Atomistic Modelling of Materials for Rechargeable Batteries
Dr. Javier Carrasco
CIC Energigune, Spain

Energy storage technology has already proven to offer great opportunities for technological progress. A clear example of this is the indispensable role of the Li-ion rechargeable battery, making possible the revolution of portable electronics. But far away from previous achievements, energy storage technology possess a significant potential to offer a number of new economic and environmental benefits by means of replacing systems powered by fossil fuels (such as electric vehicles) and balancing the fluctuating generation of renewable power sources to facilitate their penetration in the electrical grid. In the quest to find new sustainable materials for batteries, quantum chemistry computation is an exciting starting point. Computational predictions of the performance of energy materials are now sufficiently mature to be applied successfully in many cases. In particular, density functional theory is helping in the experimental discovery of new materials or extracting important insights from known compounds. Here I will discuss a selection of our most exciting examples [1-8] of recent work in this area.
(In collaboration with Oier Arcelus, Nebil A. Katcho, Ariel Lozano and others.)

[1] T. Deng et al., Nat.

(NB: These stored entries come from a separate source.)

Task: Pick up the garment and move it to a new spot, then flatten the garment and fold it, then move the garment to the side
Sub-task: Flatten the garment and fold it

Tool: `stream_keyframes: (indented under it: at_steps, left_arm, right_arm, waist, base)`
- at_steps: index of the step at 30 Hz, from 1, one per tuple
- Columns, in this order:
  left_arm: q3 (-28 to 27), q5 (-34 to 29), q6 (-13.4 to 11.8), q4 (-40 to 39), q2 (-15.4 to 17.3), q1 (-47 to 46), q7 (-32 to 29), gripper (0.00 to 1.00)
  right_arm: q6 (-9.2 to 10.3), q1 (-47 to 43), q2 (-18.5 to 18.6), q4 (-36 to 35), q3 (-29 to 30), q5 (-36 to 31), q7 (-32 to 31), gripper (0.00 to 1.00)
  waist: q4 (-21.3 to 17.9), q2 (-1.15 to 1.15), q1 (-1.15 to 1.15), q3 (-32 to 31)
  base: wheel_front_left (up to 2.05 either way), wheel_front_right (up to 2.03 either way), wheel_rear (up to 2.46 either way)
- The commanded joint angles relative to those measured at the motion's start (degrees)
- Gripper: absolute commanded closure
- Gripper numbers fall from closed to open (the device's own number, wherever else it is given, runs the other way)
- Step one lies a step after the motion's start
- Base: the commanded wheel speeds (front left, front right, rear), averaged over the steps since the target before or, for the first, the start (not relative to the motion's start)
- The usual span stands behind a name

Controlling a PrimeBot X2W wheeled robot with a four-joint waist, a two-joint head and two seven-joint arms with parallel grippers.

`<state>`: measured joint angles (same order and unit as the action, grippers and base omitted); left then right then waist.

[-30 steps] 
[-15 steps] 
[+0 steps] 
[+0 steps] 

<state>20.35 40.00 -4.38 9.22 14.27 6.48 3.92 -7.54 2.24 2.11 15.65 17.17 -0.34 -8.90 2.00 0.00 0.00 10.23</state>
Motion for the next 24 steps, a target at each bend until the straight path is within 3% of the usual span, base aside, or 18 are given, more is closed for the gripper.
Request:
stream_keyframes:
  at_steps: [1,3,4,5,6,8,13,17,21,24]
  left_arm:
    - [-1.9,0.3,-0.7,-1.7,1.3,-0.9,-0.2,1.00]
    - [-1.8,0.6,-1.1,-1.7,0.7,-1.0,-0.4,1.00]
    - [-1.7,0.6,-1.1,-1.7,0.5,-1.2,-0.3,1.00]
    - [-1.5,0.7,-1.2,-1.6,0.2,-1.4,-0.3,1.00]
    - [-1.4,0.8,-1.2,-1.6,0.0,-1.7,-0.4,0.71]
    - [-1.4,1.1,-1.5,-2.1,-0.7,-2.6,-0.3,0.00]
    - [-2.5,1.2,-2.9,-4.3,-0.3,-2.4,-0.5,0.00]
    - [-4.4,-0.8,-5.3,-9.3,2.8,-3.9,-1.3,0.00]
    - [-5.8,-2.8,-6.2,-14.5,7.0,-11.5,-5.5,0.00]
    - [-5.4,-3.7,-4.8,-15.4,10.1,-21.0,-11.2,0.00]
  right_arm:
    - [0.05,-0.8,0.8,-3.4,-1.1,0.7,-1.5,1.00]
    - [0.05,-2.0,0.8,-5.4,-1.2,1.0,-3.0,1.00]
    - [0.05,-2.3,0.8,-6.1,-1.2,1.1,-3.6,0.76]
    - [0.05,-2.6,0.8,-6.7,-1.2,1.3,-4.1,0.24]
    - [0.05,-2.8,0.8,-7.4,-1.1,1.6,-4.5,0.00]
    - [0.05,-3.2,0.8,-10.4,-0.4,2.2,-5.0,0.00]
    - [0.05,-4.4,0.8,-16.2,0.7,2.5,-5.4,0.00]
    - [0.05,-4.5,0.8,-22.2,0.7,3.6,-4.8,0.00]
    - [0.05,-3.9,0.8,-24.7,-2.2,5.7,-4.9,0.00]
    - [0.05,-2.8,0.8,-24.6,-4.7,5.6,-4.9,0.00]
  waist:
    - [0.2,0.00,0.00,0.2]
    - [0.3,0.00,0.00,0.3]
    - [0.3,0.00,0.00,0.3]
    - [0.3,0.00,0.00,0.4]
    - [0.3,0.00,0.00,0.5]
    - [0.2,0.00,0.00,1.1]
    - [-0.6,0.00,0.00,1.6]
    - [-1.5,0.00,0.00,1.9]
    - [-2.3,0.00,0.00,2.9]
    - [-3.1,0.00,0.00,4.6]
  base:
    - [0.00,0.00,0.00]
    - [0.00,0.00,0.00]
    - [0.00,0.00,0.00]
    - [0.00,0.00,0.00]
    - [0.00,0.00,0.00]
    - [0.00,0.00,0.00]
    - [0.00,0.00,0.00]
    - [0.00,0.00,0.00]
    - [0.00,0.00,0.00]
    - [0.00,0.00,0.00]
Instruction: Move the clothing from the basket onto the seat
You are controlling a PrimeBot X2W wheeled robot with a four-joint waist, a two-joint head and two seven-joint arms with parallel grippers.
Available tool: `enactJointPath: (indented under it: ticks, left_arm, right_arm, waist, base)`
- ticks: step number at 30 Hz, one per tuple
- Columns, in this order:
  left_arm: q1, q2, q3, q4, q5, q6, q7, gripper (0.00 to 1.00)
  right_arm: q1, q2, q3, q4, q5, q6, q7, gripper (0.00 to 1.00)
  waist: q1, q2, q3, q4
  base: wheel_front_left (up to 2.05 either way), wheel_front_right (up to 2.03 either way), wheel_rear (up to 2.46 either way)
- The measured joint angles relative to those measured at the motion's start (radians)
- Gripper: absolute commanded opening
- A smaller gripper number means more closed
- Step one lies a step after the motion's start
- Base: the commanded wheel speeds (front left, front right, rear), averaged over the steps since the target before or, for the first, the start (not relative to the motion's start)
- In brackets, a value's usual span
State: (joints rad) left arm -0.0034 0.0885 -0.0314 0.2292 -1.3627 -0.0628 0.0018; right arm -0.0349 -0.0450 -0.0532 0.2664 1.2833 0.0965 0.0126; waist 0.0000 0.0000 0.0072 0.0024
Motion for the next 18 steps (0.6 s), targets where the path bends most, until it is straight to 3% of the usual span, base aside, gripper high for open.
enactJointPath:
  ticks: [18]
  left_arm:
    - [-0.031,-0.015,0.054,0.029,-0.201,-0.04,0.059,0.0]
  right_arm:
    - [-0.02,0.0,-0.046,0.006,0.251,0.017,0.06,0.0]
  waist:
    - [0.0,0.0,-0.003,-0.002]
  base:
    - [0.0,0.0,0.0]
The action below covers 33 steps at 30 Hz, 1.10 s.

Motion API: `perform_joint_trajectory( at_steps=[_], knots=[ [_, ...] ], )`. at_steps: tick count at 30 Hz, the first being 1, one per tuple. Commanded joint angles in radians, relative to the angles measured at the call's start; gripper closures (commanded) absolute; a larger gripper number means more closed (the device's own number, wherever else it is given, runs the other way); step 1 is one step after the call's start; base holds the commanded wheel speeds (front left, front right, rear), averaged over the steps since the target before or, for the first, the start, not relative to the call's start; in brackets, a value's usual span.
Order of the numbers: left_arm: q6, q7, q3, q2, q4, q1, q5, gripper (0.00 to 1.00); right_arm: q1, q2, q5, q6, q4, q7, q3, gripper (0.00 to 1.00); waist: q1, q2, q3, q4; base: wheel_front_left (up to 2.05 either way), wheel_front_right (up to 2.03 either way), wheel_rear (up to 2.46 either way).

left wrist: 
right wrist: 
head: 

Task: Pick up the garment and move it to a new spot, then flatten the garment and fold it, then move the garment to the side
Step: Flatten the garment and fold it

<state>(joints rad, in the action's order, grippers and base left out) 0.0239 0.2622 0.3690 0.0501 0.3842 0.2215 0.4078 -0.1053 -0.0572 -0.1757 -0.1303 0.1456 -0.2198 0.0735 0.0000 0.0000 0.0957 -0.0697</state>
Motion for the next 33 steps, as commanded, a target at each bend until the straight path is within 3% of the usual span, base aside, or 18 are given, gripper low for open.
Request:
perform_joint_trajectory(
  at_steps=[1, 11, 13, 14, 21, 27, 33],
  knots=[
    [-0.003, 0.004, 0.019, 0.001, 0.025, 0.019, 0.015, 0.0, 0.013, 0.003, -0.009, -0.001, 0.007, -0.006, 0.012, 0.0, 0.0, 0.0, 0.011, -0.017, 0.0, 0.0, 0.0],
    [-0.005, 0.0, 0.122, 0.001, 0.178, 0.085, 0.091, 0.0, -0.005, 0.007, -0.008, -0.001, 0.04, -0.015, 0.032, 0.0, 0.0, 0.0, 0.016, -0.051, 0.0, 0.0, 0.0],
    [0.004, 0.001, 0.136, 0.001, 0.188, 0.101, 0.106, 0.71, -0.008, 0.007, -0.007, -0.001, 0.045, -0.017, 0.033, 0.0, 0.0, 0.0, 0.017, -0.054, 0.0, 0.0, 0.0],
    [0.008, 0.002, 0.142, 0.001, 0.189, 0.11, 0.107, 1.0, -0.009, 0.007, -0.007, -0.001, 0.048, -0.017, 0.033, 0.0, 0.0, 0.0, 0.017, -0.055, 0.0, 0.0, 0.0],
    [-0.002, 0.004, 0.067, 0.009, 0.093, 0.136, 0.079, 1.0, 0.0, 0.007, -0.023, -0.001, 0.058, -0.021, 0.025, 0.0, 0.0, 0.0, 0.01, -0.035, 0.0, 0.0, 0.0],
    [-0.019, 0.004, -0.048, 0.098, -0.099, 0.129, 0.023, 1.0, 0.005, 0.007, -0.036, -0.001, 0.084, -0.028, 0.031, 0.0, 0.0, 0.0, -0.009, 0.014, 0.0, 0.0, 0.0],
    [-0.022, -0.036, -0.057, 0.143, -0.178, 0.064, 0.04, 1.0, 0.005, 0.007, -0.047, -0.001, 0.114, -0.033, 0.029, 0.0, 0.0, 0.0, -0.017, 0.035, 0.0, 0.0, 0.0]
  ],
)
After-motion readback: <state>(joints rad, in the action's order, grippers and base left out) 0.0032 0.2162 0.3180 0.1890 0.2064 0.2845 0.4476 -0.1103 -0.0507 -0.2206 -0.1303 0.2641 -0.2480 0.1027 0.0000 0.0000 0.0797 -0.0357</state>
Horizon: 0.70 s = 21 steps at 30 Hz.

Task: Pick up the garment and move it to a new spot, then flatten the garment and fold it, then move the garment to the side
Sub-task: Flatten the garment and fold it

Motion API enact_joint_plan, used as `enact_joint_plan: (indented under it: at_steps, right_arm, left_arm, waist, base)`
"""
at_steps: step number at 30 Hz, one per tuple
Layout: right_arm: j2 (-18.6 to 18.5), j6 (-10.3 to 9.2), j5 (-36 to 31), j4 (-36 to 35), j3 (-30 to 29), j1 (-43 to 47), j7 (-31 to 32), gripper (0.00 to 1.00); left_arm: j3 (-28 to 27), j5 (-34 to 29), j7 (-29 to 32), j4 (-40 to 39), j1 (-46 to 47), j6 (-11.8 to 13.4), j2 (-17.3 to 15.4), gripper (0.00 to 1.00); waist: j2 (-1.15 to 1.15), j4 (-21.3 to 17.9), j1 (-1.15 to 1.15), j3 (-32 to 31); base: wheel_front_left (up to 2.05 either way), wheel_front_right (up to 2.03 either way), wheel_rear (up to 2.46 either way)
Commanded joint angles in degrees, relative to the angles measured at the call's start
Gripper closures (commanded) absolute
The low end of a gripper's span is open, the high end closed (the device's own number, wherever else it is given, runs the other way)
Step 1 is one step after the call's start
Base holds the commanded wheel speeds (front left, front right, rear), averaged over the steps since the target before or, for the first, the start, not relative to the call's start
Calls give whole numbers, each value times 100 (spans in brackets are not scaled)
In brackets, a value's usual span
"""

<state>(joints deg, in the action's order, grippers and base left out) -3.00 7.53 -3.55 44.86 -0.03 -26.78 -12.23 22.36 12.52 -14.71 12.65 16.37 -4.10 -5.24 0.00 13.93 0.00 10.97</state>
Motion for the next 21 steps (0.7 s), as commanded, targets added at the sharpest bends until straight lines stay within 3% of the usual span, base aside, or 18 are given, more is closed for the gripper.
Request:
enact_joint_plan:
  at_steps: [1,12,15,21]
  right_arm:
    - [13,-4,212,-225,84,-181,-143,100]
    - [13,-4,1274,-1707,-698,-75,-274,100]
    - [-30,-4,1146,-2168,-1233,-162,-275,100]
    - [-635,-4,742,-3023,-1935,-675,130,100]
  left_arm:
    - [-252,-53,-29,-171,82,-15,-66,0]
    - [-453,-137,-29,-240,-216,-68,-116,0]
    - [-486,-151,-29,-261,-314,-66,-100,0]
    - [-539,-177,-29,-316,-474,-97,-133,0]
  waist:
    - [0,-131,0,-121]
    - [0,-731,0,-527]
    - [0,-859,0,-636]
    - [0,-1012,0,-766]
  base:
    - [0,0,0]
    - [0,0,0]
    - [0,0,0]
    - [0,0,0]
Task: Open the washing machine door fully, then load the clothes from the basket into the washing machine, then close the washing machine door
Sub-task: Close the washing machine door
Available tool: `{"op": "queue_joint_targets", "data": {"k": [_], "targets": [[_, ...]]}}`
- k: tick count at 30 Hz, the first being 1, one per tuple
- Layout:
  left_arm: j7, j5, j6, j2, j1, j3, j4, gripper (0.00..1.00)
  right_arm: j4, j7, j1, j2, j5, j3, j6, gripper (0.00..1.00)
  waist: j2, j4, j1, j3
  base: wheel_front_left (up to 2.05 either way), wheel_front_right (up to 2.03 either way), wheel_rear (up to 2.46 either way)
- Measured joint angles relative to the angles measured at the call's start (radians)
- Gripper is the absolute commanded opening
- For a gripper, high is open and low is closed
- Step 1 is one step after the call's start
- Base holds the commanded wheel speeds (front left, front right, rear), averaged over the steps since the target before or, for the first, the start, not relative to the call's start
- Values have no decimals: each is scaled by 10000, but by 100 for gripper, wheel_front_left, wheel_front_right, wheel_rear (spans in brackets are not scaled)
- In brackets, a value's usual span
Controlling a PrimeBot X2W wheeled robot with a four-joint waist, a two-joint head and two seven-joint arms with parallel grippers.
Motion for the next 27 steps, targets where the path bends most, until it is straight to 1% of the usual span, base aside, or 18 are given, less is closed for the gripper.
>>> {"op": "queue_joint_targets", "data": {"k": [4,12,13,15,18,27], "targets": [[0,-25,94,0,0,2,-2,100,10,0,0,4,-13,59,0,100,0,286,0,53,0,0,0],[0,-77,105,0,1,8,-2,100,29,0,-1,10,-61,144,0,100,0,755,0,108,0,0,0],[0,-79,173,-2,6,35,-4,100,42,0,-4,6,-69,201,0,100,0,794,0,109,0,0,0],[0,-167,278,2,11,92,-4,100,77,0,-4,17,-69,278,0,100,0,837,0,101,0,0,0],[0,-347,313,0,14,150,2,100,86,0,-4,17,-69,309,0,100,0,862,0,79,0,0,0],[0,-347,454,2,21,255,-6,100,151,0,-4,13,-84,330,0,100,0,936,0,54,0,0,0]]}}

Commun. 2017 (in press).
[2] L. Buannic et al., Chem. Mater. 2017, 29, 1769.
[3] N. A. Katcho et al., Adv. Energy Mater. 2017, 7, 1601477.
[4] B. Morgan et al., J. Mater. Chem. A 2016, 4, 17180.
[5] I. Landa-Medrano et al., J. Phys. Chem. Lett. 2016, 7, 1161.
[6] L. Lander et al., Phys. Chem. Chem. Phys. 2016, 18, 14509.
[7] A. Saracibar et al., Phys. Chem. Chem. Phys. 2016, 18, 13045.
[8] V. Riffet et al., J. Phys. Chem. C 2016, 120, 4259.

About the Speaker

Dr. Javier Carrasco obtained his PhD in 2006 from the Universitat de Barcelona. In 2007 he joined the Theory Department of the Fritz Haber Institute of the Max Planck Society, Berlin, as an Alexander von Humboldt fellow, working in the area of water-metal interfaces using density functional theory. In 2009 he moved to University College London, as a Newton International fellow. Following this, in 2011 he moved to Instituto de Catálisis y Petroleoquímica del Consejo Superior de Investigaciones Científicas, Madrid, as a Ramón y Cajal fellow. Since September 2013 he leads the Computational Studies group at the CIC Energigune. His research aims at understanding important phenomena in surface-, materials-, and nano-science in the power storage field. Using concepts from quantum mechanics, solid state physics,  and statistical mechanics, he applies and develops methods and computer simulations to study processes of relevance to energy materials - such as the properties of ion insertion and extraction in electrodes and chemical reactions at surfaces. Rechargeable batteries and fuel cells are major focuses of his work.